Я поднял глаза и увидел стоявшую возле закрытой железной двери девушку в белом шерстяном платке. Собственно, я увидел только белевший в темноте платок, но мне и этого было достаточно. Я сразу вскочил.

2

Так как сознание мое по временам потухало, я жил в отрывочном, не совсем связном мире. В этом мире уже несколько дней существовала девушка в очень белом пушистом платке. Я встречал ее только в полу-тьме и всегда внезапно; она вдруг обгоняла меня где-нибудь во дворе или на лестнице. Я видел лишь платок, покрывавший голову и плечи, и платок этот двигался сквозь мглу легко, летуче. Мне всякий раз хотелось догнать ее и заглянуть ей в лицо, но я не успевал об этом подумать, как платок исчезал за углом или просто растворялся во тьме. Заметив ее теперь в бомбоубежище, я вскочил и шагнул к ней. Но она уже выскользнула за дверь.

Я торопливо оглянулся. Наборщик Сумароков спал на нарах, раскинув ноги во флотских брюках; одна нога его была искривлена и не сгибалась в колене. Печатник Цветков спал тоже. И я вынырнул из бомбоубежища.

Едва железная дверь захлопнулась за мной, стал слышен дробный стук зениток. Четыре шестиэтажные стены с темными окнами окружали двор. Во дворе было темно, и только квадрат неба высоко вверху озарялся мигающими отсветами вспышек. Я озирался, вглядываясь в темноту, стараясь угадать, куда она побежала. Несколько лестничных дверей выходило во двор… И я успел увидеть, как белый платок мелькнул и скрылся за дверью.

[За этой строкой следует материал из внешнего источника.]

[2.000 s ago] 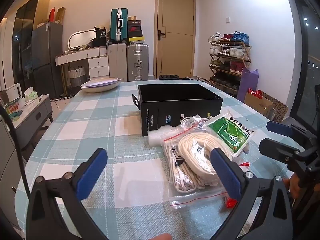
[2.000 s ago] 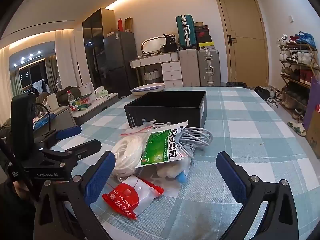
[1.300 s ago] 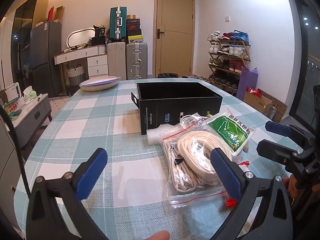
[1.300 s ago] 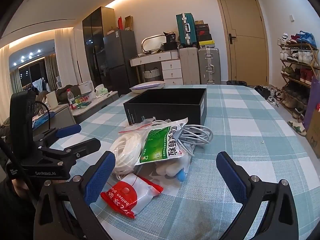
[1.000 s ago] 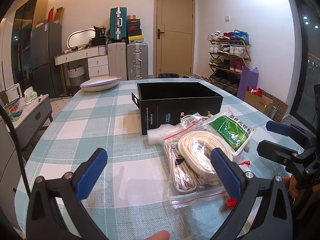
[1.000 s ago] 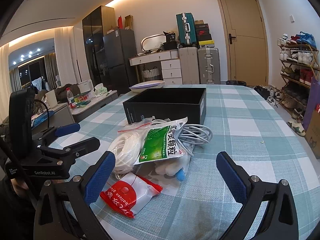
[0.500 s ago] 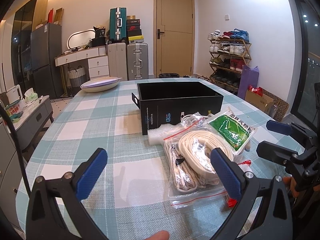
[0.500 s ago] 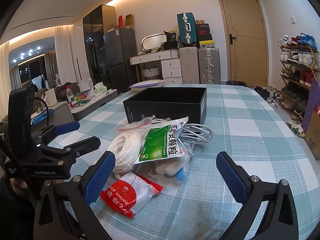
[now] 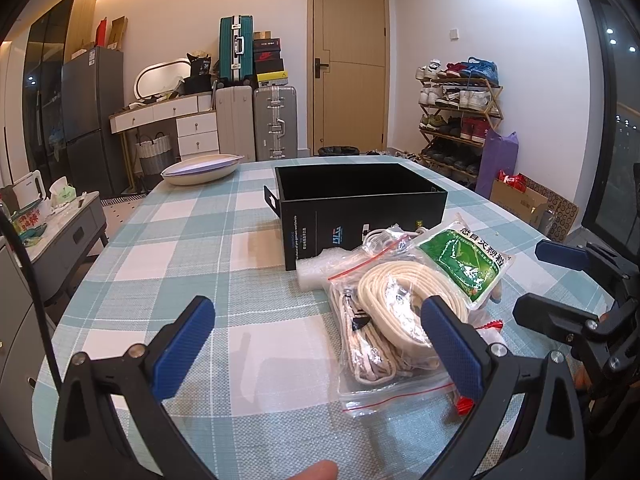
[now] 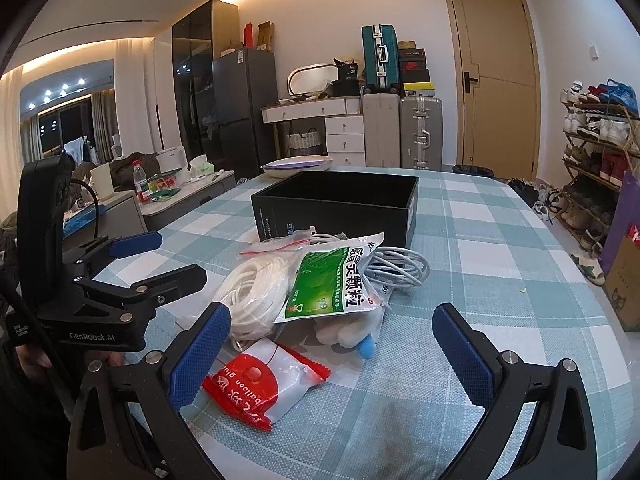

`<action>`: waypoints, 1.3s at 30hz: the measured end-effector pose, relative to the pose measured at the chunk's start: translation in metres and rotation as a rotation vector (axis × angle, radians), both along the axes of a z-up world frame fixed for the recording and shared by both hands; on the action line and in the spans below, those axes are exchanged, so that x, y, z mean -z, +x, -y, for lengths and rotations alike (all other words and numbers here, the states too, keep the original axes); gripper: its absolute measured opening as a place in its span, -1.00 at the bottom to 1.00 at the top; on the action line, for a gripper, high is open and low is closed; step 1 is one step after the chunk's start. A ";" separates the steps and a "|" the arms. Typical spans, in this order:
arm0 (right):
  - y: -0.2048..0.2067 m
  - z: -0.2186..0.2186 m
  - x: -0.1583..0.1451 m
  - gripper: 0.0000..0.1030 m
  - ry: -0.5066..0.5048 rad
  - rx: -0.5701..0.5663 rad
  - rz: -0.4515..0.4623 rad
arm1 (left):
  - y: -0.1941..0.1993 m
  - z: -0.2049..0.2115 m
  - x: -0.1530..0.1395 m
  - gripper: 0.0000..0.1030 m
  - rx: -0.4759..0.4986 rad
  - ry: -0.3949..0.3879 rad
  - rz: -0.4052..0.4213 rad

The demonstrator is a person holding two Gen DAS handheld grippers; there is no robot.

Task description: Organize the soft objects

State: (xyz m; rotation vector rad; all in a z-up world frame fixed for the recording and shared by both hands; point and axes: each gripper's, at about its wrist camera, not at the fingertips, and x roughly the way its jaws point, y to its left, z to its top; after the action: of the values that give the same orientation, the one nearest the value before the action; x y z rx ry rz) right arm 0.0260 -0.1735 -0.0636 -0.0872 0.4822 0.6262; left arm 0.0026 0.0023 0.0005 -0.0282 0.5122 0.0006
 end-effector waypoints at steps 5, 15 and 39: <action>0.002 -0.003 0.004 0.99 -0.019 -0.029 -0.046 | 0.001 0.000 0.000 1.00 -0.004 -0.009 0.000; -0.008 -0.029 0.022 0.99 -0.137 -0.145 -0.106 | 0.001 -0.001 0.001 1.00 -0.007 -0.014 0.000; -0.022 -0.022 0.026 0.10 -0.148 -0.200 -0.114 | 0.004 0.005 -0.001 1.00 -0.015 0.009 -0.029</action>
State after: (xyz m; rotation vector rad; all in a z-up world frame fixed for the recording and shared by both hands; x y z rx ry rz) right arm 0.0042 -0.1514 -0.0900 -0.2433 0.6345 0.7939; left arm 0.0067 -0.0026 0.0013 -0.0234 0.5414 0.0184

Мы бежали по лестнице вверх; она на целый марш опередила меня. Сквозь стук зениток я слышал стук ее каблучков по ступенькам. Платок ее я видел только мгновениями, на поворотах. Вспышка озарила окно на лестничной площадке, и по огненному фону окна мелькнул ее темный узкий силуэт. Еще сегодня днем у меня начинала кружиться голова, едва я подымался на несколько ступенек. Но сейчас, догоняя ее, я перескакивал через ступени, и мне это ничего не стоило; я чувствовал себя легким, как бы бестелесным. Я бежал так быстро, что на третьем или четвертом этаже почти догнал ее.

– Я знаю, кто вы такой, – сказала она на бегу. – Вы редактор.

– Правильно, – ответил я. – Я редактор. А вы кто?

– Просто девочка.

По голосу, по детской легкости движений я уже и сам понял, что ей лет пятнадцать, не больше.

– А как вас зовут?

– Александра.

– Саша?

– Нет, Ася.

– Как славно!

– Что славно?

– Славно вас зовут, Ася!

Она промолчала, продолжая бежать вверх. Еще один лестничный марш. Не обернувшись, она спросила:

– У вас работает этот хромой мальчик во флотских брюках?

– Да, – сказал я. – Его фамилия Сумароков. Он очень плох.

– Плох?

– Да. Он скоро умрет.

– Он не умрет, – сказала она. – Я с ним поговорю.

Я рассмеялся:

– Отсоветуете?

– Отсоветую, – сказала она без смеха. – Можно зайти к вам в типографию?

– Конечно.

– А Ангелина Ивановна к вам ходит?

– Ходит.

– Напрасно вы ее пускаете. Она мне всех убивает.

Тут огненные зубчатые колеса завертелись у меня перед глазами, и шум крови в ушах стал громок, как шум водопада.

3

Когда я очнулся, я стоял в темноте на площадке, прислонясь плечом к стене.

– Сейчас пройдет, – услышал я рядом ее голос.

Огненные колеса, золотые зубцы, перепонки и стрелы бледнели, и я уже почти не видел их. Шум в ушах отхлынул и умолк.

– Это пустяки, – сказал я.

Она подошла ближе и взяла меня за руку. Смутно белел платок; я слышал ее дыхание. Рука у нее была маленькая, теплая.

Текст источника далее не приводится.